A proposed 15-story apartment tower would redraw the Uptown skyline, rising on a vacant plot of land just east of the mall formerly known as Calhoun Square.
Early plans call for a J-shaped building with 452 apartments aimed at young professionals, 307 indoor parking spaces and more than 11,000 square feet of ground-floor retail space facing Lake Street. Parking would be distributed throughout the building’s lowest five levels, though the garage wouldn’t be visible from Lake Street or Fremont Avenue.
The building would require a conditional-use permit for height, since the Minneapolis 2040 plan calls for developments of between two and 10 stories on the site.

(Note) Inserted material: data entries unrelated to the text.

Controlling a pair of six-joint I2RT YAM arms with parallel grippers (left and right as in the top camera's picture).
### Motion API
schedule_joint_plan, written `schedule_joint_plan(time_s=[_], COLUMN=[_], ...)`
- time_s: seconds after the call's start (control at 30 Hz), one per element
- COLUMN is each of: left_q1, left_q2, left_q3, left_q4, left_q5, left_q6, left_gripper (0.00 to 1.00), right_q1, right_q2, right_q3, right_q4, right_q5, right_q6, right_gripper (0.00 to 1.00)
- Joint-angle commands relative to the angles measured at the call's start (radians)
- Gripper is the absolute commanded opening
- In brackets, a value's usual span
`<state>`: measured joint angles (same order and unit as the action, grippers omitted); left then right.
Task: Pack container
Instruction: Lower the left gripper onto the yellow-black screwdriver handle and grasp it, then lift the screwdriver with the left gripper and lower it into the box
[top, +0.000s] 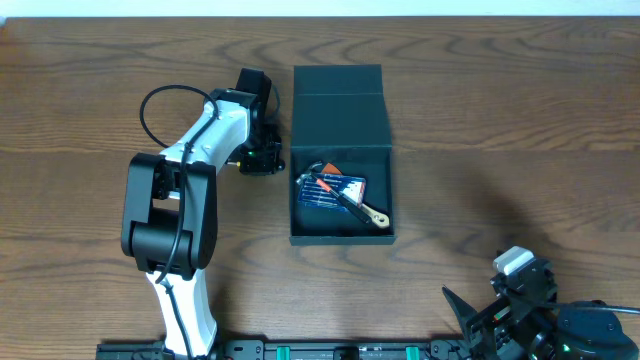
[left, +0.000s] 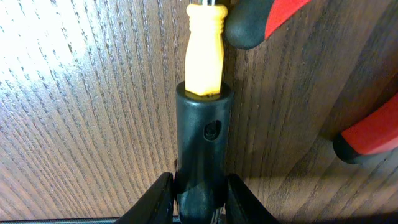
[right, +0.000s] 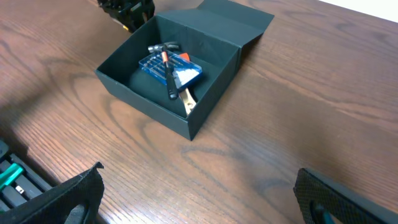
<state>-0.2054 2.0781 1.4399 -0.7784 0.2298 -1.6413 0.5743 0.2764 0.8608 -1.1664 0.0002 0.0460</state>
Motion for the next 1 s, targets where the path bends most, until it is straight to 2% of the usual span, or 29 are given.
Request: schedule_joint_plan(time_s=[0.0,0.1,0.2,0.33,0.37,0.97], left_q1=[0.004,0.004,0.004,0.004,0.004,-0.003], left_q2=[-0.004,-0.004,-0.004,-0.007,-0.010,-0.168], left_q3=[0.016,0.016,0.016,0.016,0.016,0.016], left_q4=[-0.006,-0.006,-0.006,-0.006,-0.006,-0.007], left_q5=[-0.005,-0.005,-0.005,-0.004,-0.004,-0.019], left_q6=[0.017,0.033,0.036,0.036,0.037,0.051], left_gripper=[0.25,0.25,0.19,0.19,0.15,0.14], right_q1=[-0.005,-0.005,-0.005,-0.005,-0.005,-0.005], right_q2=[-0.002,-0.002,-0.002,-0.002,-0.002,-0.002], right_q3=[-0.001,-0.001,-0.001,-0.001,-0.001,-0.001], right_q4=[-0.001,-0.001,-0.001,-0.001,-0.001,-0.001], right_q5=[0.003,0.003,0.003,0.003,0.003,0.003], right_q6=[0.017,0.017,0.017,0.017,0.017,0.017], right_gripper=[0.99,0.99,0.99,0.99,0.99,0.99])
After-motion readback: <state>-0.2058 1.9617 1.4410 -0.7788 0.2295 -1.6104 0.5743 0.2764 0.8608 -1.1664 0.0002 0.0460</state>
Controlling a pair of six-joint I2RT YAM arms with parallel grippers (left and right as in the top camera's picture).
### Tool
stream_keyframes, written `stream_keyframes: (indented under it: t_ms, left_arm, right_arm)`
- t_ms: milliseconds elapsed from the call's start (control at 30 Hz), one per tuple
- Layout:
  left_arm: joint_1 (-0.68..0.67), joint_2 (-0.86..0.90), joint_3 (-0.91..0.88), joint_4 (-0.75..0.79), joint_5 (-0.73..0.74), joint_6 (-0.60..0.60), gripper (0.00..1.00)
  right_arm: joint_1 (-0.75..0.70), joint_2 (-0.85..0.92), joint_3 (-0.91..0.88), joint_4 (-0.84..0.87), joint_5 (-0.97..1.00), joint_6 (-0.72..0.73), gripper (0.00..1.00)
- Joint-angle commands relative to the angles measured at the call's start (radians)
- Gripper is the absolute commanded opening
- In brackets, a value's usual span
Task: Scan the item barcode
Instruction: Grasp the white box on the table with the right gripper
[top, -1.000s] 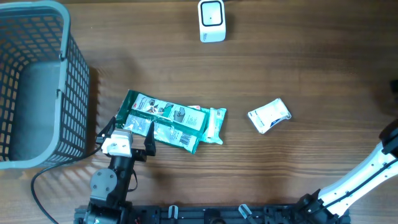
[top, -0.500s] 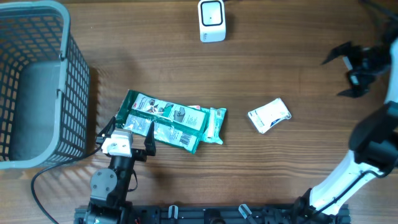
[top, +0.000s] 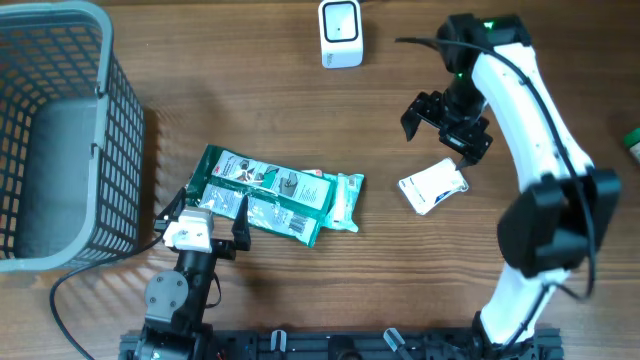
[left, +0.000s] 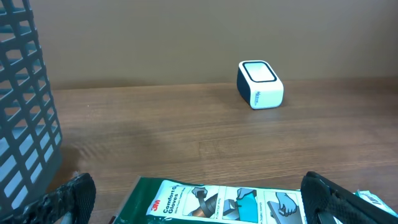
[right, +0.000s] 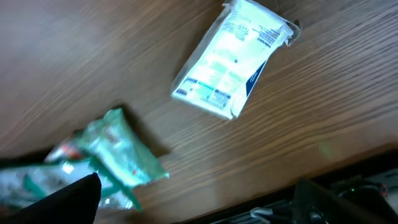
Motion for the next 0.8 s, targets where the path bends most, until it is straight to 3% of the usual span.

The developer, St. Louis-based LOCAL Ventures, said the project merits the extra height because of the neighborhood’s walkability and proximity to high-frequency public transit.
“It’s kind of like the ideal site to put density from our perspective,” Marina Malomud, the company’s vice president of development, told the South Uptown Neighborhood Association on July 1.
The vacant parcel at 1301 and 1409 W. Lake St. was purchased for $4.5 million by Northpond Partners in October 2019, around the same time the Chicago-based developer bought Calhoun Square.
LOCAL Ventures, which has experience building college housing, was chosen by Northpond over nine other groups to develop the site.
Rents in the building would range from just above $1,000 for a 350-square-foot studio to “somewhere in the $3,000s” for a four- bedroom apartment.
The apartment’s exterior has yet to be designed, but the BKV architecture group intends to include 158 studios, 118 one-bedrooms, 163 two-bedrooms and 14 four-bedrooms, according to tentative plans presented to South Uptown residents. The building would include a rooftop terrace and sixth-floor deck overlooking the shopping mall.
“[The building] is something that people can live in comfortably that’s not going to break the bank,” Malomud said.
Local residents’ reaction to the proposal at the neighborhood Zoom meeting has been mixed. Some have said they appreciate the added retail space and added density and that they hope a high percentage of units can be affordable. (The full breakdown of rents has not been announced.)
Many have expressed concern over the building’s height, calling it “massive and not inviting.” “I think 15 stories is grossly out of scale,” Aaron Rubenstein said during the meeting.
The building would be the tallest in Uptown and the only in the neighborhood above 10 stories.
The site was slated for development of up to 84 feet in the 2008 Uptown Small Area Plan, but the 2040 plan increased allowable building heights in many neighborhoods well-served by public transportation. The 162-foot-tall apartment tower would be three blocks from the Uptown Transit Station.
The aim is to increase the number of people living in the city and the number of affordable units near transit centers.
Mary Bujold, president of Maxfield Research, said the Uptown housing market has remained strong but that units haven’t been leasing as quickly during the COVID-19 pandemic.
She said the area’s long-term popularity could be dependent on the ability for businesses to bounce back in the wake of the pandemic and the unrest following George Floyd’s killing.
The city of Minneapolis is reviewing applications for the project. LOCAL Ventures plans to conduct a traffic study and an environmental review.
The company hopes to start construction next spring and open the building to tenants in 2023.
Correction: A previous version of this story mischaracterized the plot of land where this development is planned. It is currently a vacant parcel, not a surface parking lot.